Furman: "The numbers that BLS produces are probably the single most important... that's how they're trying to navigate what right now, by the way, is a difficult road." [07:05]
The conversation delves into historical instances where nations compromised their statistical integrity, leading to economic turmoil. Furman cites Argentina and Greece as examples where manipulation of economic data preceded financial crises and massive defaults. He cautions that while the U.S. may not experience similar immediate fallout, the erosion of trust could set the stage for future economic instability.

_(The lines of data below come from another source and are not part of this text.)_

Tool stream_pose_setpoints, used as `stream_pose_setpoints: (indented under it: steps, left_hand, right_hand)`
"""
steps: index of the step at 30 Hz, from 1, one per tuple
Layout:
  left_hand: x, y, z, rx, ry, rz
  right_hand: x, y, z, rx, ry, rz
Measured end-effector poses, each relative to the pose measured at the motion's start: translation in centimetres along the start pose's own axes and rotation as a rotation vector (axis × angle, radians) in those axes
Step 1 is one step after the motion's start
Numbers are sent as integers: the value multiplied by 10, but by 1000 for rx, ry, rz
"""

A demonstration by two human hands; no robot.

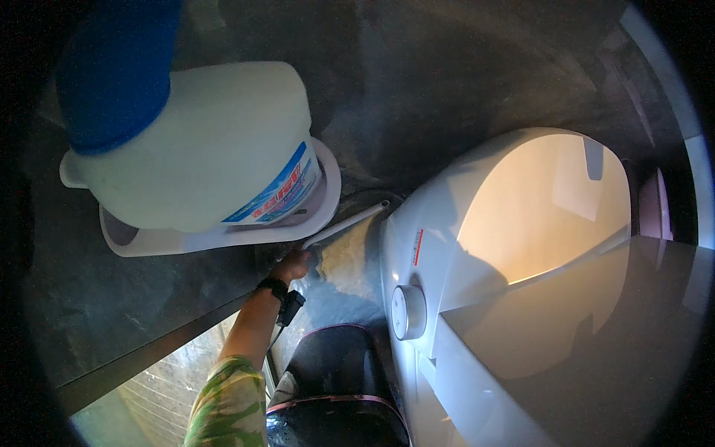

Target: Cleaning the bathroom sink, counter, and toilet bowl using a cloth, brush, and cleaning solution.

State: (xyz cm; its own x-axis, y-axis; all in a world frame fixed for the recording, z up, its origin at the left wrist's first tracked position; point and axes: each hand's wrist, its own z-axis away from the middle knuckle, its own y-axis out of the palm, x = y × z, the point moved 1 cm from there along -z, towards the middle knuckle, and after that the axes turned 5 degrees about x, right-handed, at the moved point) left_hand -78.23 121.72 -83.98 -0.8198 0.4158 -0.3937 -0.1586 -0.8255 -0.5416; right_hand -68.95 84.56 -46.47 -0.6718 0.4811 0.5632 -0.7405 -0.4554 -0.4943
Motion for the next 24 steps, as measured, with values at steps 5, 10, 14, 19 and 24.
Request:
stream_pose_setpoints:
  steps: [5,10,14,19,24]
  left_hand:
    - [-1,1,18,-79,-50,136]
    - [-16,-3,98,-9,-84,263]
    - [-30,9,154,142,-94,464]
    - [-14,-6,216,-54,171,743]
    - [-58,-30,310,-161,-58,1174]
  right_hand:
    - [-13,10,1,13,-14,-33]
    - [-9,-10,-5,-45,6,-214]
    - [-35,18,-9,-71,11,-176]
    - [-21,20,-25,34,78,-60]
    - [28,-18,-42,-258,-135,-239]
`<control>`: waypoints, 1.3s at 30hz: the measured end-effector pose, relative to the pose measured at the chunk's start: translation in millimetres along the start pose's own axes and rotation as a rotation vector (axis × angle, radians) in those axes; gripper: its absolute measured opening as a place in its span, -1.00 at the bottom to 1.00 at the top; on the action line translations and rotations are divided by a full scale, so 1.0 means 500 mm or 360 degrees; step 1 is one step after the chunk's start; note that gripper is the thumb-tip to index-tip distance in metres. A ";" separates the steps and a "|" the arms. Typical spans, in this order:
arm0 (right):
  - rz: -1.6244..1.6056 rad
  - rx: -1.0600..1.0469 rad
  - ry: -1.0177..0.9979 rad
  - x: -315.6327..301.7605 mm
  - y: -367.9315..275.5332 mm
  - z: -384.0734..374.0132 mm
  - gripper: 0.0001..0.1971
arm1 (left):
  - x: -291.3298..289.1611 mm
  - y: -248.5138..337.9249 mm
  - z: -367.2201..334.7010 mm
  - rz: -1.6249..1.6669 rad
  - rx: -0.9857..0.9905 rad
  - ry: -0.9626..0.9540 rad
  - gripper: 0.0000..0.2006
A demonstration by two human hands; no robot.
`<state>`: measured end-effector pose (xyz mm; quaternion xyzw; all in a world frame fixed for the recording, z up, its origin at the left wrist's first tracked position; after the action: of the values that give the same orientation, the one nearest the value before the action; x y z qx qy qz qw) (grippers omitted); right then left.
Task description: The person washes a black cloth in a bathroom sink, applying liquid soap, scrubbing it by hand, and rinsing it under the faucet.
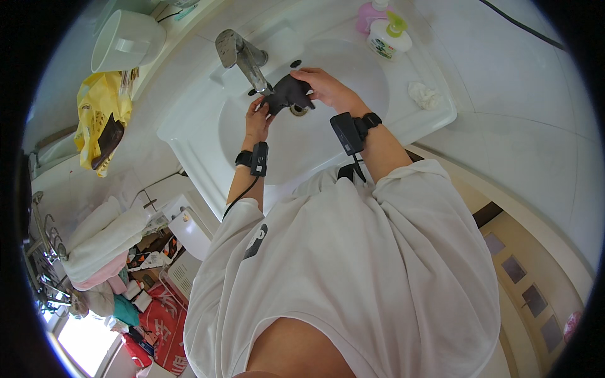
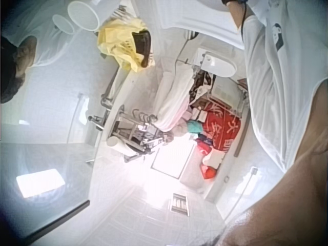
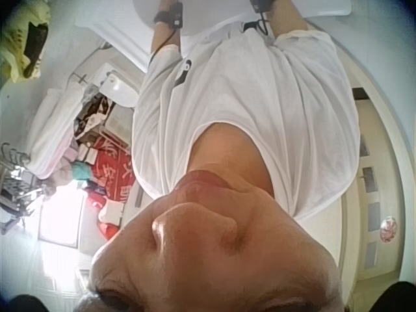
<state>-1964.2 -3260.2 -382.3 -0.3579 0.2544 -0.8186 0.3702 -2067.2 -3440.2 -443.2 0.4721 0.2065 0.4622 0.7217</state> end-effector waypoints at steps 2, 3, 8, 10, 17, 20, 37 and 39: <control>-0.0516 0.0124 -0.0269 0.021 0.007 0.001 -0.72 | 0.027 -0.008 0.007 0.0215 -0.0193 -0.0077 -0.76; -0.0513 0.0127 -0.0274 0.029 0.010 -0.002 -0.72 | 0.038 -0.018 0.011 0.0428 -0.0380 -0.0149 -0.70; -0.0708 -0.0016 0.0204 0.026 0.051 -0.046 -0.73 | 0.089 0.004 0.025 0.0351 -0.0077 -0.0064 -0.62; -0.0643 -0.0014 0.0398 0.019 0.078 -0.075 -0.76 | 0.083 0.022 0.016 0.0035 0.0165 -0.0032 -0.67; -0.0643 0.0046 0.0564 0.063 0.134 -0.102 -0.72 | 0.158 0.083 0.046 -0.1361 0.1040 0.0104 -0.64; -0.0487 0.0164 0.0478 0.078 0.122 -0.097 -0.69 | 0.091 0.049 0.005 -0.1424 0.1002 0.0414 -0.60; 0.1454 -0.0090 0.0893 -0.023 0.015 -0.020 -0.62 | -0.038 0.062 -0.026 -0.0083 0.0135 0.0162 -0.74; 0.1523 -0.0276 0.0942 -0.020 0.022 -0.031 -0.64 | -0.018 0.061 -0.020 -0.0062 0.0141 0.0154 -0.73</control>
<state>-1966.7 -3256.5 -403.3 0.0128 0.5474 -0.6011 0.5821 -2093.3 -3439.1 -422.6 0.4766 0.2707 0.4606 0.6981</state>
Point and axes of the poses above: each hand's wrist, its own z-axis away from the middle knuckle, its own x-axis out of the palm, y = z × x, the point moved 3 cm from there along -z, towards the middle knuckle, and after that the axes turned 8 degrees about x, right-handed, at the moved point
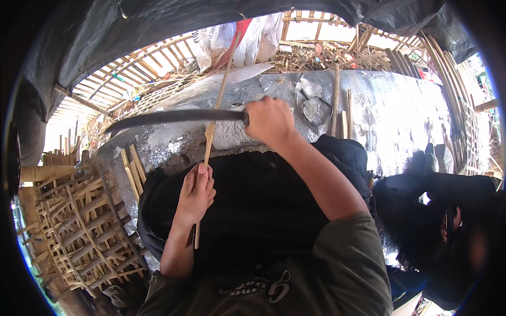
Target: The person uses a machete to shave and smooth a thin bamboo strip while seated. They repeatedly draw the blade along the strip, rotate it to work different sides, and inspect the edges by hand.
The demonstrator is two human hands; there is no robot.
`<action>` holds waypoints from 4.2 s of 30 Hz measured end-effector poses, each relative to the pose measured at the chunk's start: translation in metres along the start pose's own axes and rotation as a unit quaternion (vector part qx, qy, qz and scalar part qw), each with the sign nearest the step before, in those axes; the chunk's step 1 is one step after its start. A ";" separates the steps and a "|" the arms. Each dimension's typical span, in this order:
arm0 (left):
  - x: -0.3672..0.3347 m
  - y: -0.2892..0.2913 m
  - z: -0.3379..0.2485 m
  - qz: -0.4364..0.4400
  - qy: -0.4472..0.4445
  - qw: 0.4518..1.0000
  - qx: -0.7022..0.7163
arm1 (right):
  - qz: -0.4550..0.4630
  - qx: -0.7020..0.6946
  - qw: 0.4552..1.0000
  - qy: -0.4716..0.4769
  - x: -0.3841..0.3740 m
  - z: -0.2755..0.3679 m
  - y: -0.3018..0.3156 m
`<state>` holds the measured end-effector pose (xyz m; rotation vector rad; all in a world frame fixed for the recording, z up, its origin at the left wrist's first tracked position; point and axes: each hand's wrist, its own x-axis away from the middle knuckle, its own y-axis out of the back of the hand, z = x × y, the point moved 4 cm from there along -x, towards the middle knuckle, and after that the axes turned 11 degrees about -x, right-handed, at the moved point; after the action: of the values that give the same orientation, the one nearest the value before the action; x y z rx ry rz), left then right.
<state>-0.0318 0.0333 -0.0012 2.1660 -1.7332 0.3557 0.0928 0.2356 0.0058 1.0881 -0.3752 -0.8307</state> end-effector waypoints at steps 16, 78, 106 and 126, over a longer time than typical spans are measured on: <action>0.003 0.006 -0.011 -0.035 -0.074 0.994 -0.077 | -0.013 0.005 1.000 -0.024 -0.007 -0.012 0.016; 0.017 0.002 -0.026 -0.014 -0.160 0.953 -0.256 | -0.111 -0.038 0.979 -0.169 -0.031 -0.083 0.039; 0.021 0.004 -0.025 0.069 -0.114 0.967 -0.219 | -0.178 -0.044 0.923 -0.338 -0.028 -0.148 0.045; -0.004 0.003 -0.012 -0.131 -0.153 0.933 -0.299 | 0.032 -0.006 0.998 0.061 0.006 0.015 -0.007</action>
<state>-0.0355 0.0405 0.0082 2.0053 -1.4076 -0.5411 0.0843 0.2199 0.0051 1.1038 -0.2995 -0.7059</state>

Furman: "Argentina started faking the inflation data... culminated in a huge default and I believe the largest IMF program in its history." [10:13]
Wrapping up, Furman emphasizes the indispensable role of trust in economic systems. He explains that trust reduces transaction costs and fosters cooperation, which are essential for economic growth and stability. The undermining of trust through partisan manipulation of data threatens to unravel these foundational economic principles.
Furman: "Trust is actually very important. Economists have studied this and the basic issue is... trust really is an important contributor to economic growth and one that rich countries tend to do better on than poor countries." [17:26-18:13]
The episode concludes with a somber reflection on the future of economic governance in the United States. JVL and Cohn express uncertainty about the Senate’s ability to counteract the administration's efforts to politicize economic data. The discussion underscores a growing concern that persistent undermining of trust in government statistics could have far-reaching negative impacts on the nation's economic health and policy effectiveness.
JVL: "If voters don't react to this and don't say, no, no, we don't like that, go back to delivering real world outcomes for us. I don't know where this all leads." [14:20]
Furman: "This is one of many, many things that are deliberately destroying trust." [15:46]
JVL: "We're going to be looking forward to the September numbers." [18:33]
This episode of Bulwark Takes serves as a critical examination of the potential ramifications of politicizing economic data, emphasizing the essential role of trust and integrity in maintaining a robust and functional economic system.